Q55. Emission transitions in the Paschen series end at orbit n = 3 and start from orbit n and can be represeted as \(\mathrm{v = 3.29 \times 10^{15}\ (Hz)\ [\frac{1}{3^2} – \frac{1}{n^2}]}\) Calculate the value of n if the transition is observed at 1285 nm. Find the region of the spectrum.

Solution

Solution:

For the Paschen series, the frequency of emitted radiation is given by

\[ \nu = 3.29 \times 10^{15}\left(\frac{1}{3^2} - \frac{1}{n^2}\right) \]

The wavelength of the observed transition is \( \lambda = 1285 \text{ nm} = 1285 \times 10^{-9} \text{ m} = 1.285 \times 10^{-6} \text{ m} \). The corresponding frequency is obtained from \( \nu = \frac{c}{\lambda} \), where \( c = 3.0 \times 10^{8} \text{ m s}^{-1} \).

\[ \begin{aligned} \nu &= \frac{3.0 \times 10^{8}}{1.285 \times 10^{-6}} \\ &= 2.33 \times 10^{14} \text{ Hz} \end{aligned} \]
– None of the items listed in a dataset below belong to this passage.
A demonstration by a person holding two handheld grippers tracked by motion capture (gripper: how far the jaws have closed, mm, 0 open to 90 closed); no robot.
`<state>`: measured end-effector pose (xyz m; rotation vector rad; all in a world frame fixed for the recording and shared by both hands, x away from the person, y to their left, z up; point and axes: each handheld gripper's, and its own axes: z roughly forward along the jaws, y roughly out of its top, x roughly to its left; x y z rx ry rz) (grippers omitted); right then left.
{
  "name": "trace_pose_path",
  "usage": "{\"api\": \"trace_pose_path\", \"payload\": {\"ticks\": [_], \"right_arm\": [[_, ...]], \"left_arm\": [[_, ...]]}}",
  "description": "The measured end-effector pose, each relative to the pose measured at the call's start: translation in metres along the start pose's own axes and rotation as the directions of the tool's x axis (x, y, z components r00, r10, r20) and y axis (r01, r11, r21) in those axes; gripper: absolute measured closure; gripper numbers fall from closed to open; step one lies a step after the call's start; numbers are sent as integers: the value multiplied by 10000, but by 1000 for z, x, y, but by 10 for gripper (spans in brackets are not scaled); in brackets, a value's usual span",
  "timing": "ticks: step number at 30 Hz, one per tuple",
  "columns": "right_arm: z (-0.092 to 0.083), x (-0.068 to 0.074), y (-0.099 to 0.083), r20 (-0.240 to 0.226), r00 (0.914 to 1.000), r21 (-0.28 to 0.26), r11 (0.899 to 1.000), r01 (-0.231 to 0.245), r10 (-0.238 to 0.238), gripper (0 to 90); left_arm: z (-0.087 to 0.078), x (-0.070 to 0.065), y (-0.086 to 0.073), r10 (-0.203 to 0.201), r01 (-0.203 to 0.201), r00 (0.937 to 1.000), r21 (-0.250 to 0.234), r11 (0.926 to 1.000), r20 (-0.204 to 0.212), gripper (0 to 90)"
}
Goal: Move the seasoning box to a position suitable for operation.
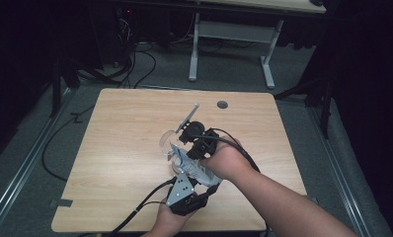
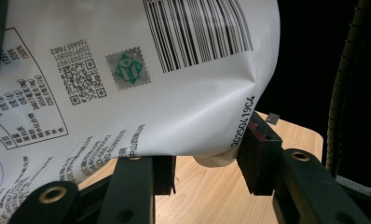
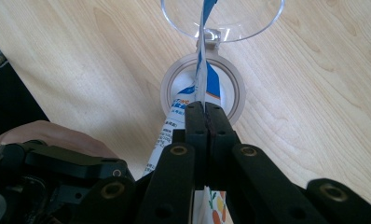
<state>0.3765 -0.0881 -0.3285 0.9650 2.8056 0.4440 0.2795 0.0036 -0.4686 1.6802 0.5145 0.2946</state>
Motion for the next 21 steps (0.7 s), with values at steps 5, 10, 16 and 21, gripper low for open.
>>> {"api": "trace_pose_path", "payload": {"ticks": [5, 10, 16, 21], "right_arm": [[0, 0, 0, -27, 10000, -15, 10000, 18, -18, 899], [1, 0, 1, -37, 10000, -10, 10000, 9, -9, 899], [0, 1, 1, -28, 10000, -30, 10000, 7, -7, 899], [1, 1, -1, -48, 10000, -22, 10000, 43, -44, 899]], "left_arm": [[0, 0, 0, 12, -12, 10000, 3, 10000, -20, 617], [0, 1, 0, 15, -15, 10000, -3, 10000, -34, 617], [-1, 1, -2, 35, -35, 10000, -9, 10000, -35, 617], [-2, -1, -6, 48, -48, 10000, 1, 10000, -4, 618]]}}
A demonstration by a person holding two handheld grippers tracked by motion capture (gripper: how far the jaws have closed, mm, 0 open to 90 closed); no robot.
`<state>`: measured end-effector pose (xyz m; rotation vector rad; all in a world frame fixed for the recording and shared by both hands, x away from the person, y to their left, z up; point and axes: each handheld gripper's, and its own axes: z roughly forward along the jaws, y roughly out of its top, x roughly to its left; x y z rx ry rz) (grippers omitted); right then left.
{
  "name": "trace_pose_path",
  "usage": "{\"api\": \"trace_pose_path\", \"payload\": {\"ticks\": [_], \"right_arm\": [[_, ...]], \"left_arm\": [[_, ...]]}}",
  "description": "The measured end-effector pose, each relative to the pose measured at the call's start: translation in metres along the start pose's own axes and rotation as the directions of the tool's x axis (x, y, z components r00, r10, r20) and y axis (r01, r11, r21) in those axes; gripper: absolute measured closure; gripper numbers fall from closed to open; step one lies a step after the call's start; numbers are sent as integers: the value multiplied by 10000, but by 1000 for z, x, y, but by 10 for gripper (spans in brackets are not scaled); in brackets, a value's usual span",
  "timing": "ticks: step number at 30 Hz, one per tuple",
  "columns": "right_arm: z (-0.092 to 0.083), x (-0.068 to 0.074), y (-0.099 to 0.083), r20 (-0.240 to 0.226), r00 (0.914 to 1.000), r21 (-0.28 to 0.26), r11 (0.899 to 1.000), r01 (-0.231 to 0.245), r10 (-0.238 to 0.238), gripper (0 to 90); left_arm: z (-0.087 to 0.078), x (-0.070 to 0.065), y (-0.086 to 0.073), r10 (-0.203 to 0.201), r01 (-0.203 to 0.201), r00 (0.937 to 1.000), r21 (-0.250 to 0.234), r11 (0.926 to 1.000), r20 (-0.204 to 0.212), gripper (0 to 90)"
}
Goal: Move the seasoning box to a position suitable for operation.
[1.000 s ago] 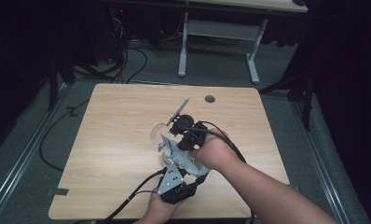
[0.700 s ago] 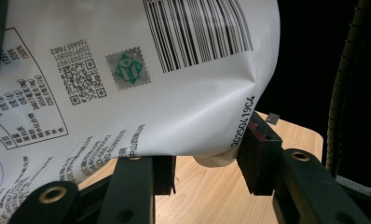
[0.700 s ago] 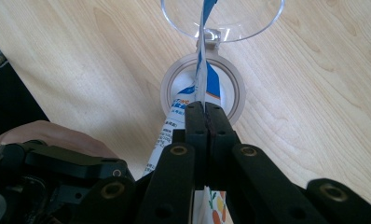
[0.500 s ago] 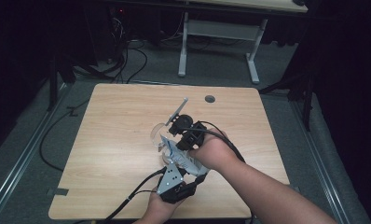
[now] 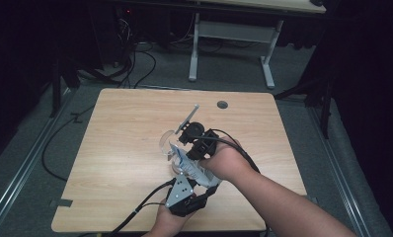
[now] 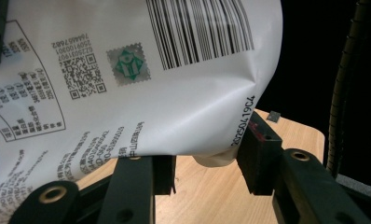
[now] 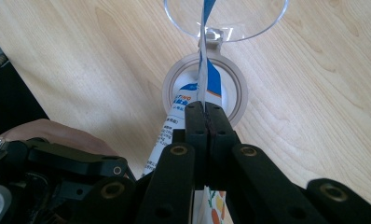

Substituting this value of \( \nu \) into the Paschen series expression,

\[ \begin{aligned} 2.33 \times 10^{14} &= 3.29 \times 10^{15}\left(\frac{1}{9} - \frac{1}{n^2}\right) \end{aligned} \]

Dividing both sides by \( 3.29 \times 10^{15} \),

\[ \begin{aligned} \frac{2.33 \times 10^{14}}{3.29 \times 10^{15}} &= \frac{1}{9} - \frac{1}{n^2} \\ 0.0708 &= \frac{1}{9} - \frac{1}{n^2} \end{aligned} \]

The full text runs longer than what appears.